Many who were severely critical of Hazare for undermining constitutional politics should, at least in principle, welcome his declared intention of entering into the mainstream of political life, albeit in the role of a senior statesman.  In the hurly-burly of politics, such magnanimity was not to be expected:  as some Congressmen remarked, Hazare’s interest in founding a party suggests that all along he, posing as a fakir (though not half-naked), was only interested in the exercise of power.  There are some who are asking if Hazare can lick the political system, and if there are precedents for such political interventions elsewhere in the world.   The principal political parties are so well entrenched, indeed even drenched in money, that a party comprised of a ragtag group of activists and their sentimental followers seems hardly poised to make even the slightest dent in the brutal landscape of Indian politics.  Party Anna, on this scenario, will merely have replaced Team Anna but will similarly sink into the gargantuan quicksand of Indian politics.  Some will point to the experience of the United States:  though Ralph Nader has contested several presidential elections, several of them as a Green Party candidate, on a platform resolutely critical of both the Republican and Democratic parties as agents of naked capitalism, wholly indebted to corporate honchos for their survival, he has been unable to disturb even remotely the general tenor of American political culture.  No one has been able to question Rader’s own political integrity, but, interestingly, in the only election where his presence might have made a difference to the outcome, an outcome where one would have chosen (as in every other American election) between Tweedledee and Tweedledum, it is the liberals who pounded him for having ‘stolen’ votes from Al Gore and handed the election over to Bush.  The Greens are commonly thought to have been more successful in several European countries, but it is clear that they still operate largely at the margins.  The closest parallel to Hazare is the former head of the Montreal police, Jacques Duchesneau, whose exposures of corruption in Quebec’s political culture catapulted him to public adulation and to a vaunted place in the Coalition Avenir Quebec (CAQ) as one of their star candidates.  This new party, however, has yet to contest an election.
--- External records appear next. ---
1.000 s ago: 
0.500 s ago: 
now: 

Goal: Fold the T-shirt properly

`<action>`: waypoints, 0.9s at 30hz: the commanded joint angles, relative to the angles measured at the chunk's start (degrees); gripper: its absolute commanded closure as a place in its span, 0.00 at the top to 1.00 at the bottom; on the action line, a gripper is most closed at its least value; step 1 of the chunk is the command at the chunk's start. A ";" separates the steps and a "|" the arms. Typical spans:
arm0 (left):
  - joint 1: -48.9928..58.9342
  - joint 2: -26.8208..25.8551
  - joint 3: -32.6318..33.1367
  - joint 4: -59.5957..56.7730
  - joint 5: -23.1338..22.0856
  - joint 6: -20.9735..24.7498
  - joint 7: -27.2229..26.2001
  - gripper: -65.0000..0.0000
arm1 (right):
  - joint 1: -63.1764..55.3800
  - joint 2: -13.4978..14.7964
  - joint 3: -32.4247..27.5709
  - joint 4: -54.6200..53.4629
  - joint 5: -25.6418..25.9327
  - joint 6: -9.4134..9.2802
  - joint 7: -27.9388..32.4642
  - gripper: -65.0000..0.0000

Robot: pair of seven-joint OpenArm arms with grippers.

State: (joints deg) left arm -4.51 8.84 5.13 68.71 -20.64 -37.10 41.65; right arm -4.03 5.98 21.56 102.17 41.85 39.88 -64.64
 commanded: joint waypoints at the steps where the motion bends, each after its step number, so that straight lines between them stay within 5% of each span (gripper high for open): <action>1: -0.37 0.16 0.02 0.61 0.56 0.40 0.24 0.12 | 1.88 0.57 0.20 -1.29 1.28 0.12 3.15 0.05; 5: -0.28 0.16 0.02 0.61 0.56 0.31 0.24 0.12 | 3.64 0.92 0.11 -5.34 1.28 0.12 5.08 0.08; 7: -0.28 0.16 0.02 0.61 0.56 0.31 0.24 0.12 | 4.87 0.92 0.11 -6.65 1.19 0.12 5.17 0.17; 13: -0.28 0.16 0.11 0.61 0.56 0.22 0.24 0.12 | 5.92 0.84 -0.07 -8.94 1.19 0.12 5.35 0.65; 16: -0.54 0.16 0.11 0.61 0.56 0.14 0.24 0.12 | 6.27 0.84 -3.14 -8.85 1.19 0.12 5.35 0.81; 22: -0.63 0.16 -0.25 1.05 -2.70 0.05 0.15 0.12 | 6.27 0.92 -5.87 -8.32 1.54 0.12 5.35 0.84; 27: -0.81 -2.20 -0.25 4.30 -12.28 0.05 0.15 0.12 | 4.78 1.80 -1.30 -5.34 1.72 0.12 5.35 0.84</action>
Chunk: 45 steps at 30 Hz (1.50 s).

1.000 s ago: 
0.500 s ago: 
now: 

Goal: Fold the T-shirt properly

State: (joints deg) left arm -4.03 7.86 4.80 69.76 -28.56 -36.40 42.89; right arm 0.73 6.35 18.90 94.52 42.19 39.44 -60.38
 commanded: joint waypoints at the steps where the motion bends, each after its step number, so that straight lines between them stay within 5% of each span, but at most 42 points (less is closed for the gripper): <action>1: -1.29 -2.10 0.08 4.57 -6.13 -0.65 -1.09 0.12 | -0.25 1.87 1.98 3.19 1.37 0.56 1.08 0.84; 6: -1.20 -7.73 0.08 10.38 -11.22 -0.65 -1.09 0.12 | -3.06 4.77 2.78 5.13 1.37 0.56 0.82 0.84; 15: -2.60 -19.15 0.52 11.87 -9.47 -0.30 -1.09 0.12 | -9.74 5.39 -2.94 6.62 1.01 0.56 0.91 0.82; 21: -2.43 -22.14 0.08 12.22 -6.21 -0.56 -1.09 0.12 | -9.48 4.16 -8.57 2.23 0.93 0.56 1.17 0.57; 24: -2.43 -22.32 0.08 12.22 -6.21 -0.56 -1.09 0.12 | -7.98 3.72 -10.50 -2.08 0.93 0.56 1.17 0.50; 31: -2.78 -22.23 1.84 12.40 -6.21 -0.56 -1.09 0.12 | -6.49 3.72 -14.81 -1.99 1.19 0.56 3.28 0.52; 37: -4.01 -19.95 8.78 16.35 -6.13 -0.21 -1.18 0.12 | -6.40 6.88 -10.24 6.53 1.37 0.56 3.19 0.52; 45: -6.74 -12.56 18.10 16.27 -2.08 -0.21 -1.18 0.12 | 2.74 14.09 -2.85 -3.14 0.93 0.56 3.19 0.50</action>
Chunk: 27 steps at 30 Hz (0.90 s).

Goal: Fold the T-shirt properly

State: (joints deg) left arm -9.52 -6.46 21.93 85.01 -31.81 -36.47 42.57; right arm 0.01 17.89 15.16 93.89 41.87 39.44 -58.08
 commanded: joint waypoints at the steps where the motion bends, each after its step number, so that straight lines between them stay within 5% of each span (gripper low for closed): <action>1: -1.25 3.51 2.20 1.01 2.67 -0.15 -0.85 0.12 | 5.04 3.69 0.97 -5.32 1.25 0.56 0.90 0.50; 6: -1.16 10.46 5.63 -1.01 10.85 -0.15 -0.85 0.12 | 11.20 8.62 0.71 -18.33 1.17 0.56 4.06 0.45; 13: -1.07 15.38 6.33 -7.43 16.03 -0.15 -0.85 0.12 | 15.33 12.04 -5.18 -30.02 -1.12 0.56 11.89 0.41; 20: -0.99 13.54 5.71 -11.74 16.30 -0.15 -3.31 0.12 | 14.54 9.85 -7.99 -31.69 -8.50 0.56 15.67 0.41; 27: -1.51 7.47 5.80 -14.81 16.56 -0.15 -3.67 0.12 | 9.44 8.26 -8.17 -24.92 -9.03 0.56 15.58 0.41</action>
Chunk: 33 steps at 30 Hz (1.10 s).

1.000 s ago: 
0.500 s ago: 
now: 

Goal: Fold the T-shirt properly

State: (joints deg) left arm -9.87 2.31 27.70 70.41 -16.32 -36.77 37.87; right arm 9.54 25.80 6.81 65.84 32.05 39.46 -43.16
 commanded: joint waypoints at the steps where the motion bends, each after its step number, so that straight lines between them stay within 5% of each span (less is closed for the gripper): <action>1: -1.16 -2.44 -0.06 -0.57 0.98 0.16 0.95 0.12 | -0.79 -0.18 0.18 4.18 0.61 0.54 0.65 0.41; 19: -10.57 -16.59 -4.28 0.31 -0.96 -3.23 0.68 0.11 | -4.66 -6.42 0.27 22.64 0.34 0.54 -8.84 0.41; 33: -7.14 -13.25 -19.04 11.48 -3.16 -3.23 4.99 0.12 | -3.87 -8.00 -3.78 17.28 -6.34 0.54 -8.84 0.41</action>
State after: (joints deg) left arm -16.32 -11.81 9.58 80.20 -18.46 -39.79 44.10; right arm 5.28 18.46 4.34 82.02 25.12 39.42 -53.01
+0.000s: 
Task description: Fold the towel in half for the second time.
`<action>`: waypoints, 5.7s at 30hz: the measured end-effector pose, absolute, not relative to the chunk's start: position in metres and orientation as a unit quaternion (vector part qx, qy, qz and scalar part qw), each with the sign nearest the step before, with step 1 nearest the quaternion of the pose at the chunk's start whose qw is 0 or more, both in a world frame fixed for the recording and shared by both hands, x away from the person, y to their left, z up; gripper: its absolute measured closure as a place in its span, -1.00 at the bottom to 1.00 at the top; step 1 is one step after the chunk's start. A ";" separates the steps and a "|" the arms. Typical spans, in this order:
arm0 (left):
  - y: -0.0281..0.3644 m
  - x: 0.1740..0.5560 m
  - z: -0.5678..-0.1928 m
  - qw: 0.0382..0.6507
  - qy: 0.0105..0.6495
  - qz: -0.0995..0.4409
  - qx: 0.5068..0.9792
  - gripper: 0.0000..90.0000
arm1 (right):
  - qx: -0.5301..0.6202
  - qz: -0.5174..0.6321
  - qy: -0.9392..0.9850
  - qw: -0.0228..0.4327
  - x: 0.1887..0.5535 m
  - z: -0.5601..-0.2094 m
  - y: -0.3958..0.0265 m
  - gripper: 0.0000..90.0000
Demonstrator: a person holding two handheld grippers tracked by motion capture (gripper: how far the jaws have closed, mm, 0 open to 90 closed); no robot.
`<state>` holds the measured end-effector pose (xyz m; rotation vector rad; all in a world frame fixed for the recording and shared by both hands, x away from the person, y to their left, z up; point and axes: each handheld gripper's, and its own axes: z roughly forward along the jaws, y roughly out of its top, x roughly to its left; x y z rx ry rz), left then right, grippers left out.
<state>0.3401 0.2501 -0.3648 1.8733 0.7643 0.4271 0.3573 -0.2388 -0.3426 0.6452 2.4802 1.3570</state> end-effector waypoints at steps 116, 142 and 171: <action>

The question, however, is not whether Hazare’s proposed political party is likely to succeed, even if success is to be measured not by the usual canons of politics but rather by the fulfillment of the objectives of the ‘India Against Corruption’ movement.  There is a more intriguing question:  how much of politics does Hazare understand at all?  Though many activists will never admit as much, they were angered and disturbed by the thought that a truck driver had been able to galvanize, with comparatively little effort and in lightening quick time, large crowds all prepared to launch India’s ‘Second War of Independence’.  That would seem to suggest that Hazare is not altogether a political novice.  Yet, in most respects, Hazare has shown himself unaware of what may justly be called politics.  In undertaking one fast after another, for example, Hazare betrayed his inability to take the measure of things. In the arts of negotiation, Hazare would certainly find much to learn from the book of Gandhi.  There is, behind all this, a deeper conundrum:  more so than in an autocratic state, genuine dissent is, in our times, impossibly difficult of attainment in a democracy.  Hazare’s fast at Jantar Mantar illustrated the difficulties of dissent in a democracy –– and such dissent is likely to become even more improbable, now that Hazare has signified his interest in moving closer to a conception of normal politics.  Little did Anna Hazare know that he would become the hunger artist.